Task:
Where does the string "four" occur in the records below? Copy every line that holds it.
[Data for processing Boundary: Start]
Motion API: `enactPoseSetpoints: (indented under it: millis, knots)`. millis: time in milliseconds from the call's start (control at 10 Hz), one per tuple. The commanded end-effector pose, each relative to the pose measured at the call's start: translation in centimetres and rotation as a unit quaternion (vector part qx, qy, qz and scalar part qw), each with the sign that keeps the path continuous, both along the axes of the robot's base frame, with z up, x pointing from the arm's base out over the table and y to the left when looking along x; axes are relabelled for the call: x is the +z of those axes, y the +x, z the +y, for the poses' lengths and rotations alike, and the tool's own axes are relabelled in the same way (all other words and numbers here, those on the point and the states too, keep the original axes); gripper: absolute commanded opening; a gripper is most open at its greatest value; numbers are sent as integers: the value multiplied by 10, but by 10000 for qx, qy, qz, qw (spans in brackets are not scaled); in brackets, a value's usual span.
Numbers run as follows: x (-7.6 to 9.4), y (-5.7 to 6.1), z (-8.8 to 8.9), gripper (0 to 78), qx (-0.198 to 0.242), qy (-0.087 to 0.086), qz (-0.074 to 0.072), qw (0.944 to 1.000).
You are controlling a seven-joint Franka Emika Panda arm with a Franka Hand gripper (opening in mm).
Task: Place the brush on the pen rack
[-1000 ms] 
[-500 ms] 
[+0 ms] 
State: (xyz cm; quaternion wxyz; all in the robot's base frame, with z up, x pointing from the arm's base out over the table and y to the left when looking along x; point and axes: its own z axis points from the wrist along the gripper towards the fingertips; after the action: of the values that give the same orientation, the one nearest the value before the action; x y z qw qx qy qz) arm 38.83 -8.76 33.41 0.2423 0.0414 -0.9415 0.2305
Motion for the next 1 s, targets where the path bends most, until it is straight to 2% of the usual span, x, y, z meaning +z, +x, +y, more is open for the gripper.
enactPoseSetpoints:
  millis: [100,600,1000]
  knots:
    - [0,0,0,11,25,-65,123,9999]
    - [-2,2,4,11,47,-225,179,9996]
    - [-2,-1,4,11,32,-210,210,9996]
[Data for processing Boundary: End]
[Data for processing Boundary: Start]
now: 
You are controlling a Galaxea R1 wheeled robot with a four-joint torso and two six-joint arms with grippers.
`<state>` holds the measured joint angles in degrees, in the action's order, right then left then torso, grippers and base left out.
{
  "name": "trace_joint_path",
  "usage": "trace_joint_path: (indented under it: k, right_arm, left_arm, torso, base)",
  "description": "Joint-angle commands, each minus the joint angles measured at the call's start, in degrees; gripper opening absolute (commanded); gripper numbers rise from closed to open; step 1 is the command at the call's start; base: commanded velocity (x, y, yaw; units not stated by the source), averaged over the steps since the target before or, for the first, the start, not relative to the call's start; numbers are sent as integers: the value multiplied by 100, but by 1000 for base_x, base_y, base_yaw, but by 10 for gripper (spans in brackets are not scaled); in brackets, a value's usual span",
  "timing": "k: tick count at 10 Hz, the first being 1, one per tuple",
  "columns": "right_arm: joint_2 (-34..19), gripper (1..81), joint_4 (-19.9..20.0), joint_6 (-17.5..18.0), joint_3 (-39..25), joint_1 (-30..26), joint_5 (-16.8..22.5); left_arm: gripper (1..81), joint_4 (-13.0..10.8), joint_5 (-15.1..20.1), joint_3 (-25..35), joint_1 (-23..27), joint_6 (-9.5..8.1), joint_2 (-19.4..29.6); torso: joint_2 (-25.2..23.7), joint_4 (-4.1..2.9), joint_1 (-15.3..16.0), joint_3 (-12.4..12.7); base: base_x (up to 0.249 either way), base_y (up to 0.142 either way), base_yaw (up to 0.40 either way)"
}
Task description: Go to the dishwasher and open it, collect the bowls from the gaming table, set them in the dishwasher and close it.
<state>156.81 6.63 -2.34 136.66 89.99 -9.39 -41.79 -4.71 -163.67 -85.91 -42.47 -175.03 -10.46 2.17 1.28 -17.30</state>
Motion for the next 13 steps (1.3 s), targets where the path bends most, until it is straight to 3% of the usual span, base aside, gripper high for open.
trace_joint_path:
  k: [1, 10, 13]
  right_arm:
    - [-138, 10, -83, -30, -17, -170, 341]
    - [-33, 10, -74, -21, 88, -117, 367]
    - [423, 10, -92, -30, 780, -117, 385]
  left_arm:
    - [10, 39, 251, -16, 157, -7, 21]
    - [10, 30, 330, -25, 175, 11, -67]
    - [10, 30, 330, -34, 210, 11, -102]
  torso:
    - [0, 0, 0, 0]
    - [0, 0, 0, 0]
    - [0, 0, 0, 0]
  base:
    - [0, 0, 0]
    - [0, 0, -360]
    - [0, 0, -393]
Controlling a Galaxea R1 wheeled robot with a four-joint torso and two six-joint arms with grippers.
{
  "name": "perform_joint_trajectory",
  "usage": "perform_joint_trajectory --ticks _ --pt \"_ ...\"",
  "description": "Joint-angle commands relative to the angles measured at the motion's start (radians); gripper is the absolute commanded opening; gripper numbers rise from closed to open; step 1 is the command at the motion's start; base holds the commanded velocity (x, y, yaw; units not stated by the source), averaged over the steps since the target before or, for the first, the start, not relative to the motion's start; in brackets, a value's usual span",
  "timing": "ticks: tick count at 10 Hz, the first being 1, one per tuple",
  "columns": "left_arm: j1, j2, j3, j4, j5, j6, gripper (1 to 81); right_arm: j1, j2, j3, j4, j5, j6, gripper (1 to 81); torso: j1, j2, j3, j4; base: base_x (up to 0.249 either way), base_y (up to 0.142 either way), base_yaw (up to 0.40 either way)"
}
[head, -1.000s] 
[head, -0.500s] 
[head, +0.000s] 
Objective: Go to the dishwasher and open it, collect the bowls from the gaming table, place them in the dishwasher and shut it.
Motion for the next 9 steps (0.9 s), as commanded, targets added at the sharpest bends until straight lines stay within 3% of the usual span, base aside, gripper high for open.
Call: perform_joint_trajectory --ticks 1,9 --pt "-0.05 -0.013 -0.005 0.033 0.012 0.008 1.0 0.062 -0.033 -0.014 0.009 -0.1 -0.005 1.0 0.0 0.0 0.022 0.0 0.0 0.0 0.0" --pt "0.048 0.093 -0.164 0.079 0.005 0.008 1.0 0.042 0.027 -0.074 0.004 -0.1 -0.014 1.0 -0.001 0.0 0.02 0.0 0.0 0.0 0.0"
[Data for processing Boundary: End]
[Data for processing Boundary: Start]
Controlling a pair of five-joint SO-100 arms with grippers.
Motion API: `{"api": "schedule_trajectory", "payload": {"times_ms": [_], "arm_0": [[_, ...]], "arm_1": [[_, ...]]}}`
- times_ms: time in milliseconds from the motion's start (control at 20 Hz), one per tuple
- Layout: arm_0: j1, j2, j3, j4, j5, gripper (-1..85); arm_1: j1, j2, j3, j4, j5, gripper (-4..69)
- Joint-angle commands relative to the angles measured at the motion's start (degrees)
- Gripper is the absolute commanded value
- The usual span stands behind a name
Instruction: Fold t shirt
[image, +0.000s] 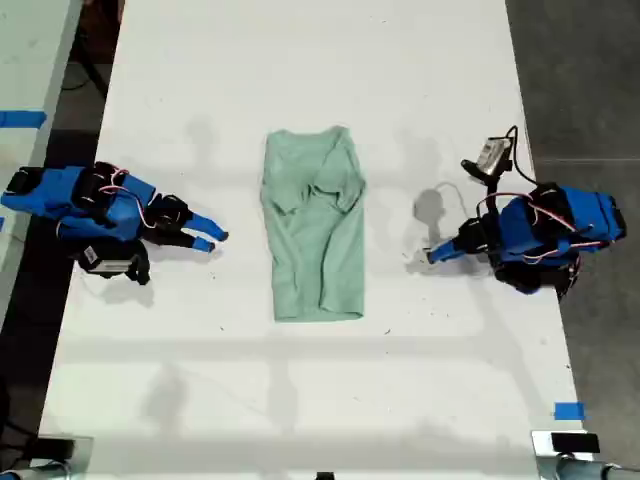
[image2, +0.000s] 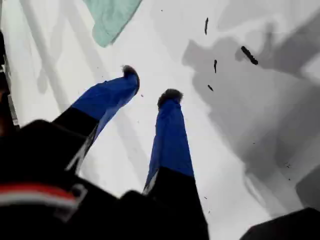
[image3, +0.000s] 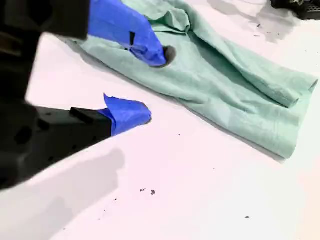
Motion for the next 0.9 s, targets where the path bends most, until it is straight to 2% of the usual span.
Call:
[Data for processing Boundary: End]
The completed task:
You are controlling a Galaxea R1 wheeled robot with a four-joint torso and two six-joint arms with grippers.
Controlling a Galaxea R1 wheeled robot with a four-joint torso and two six-joint arms with grippers.

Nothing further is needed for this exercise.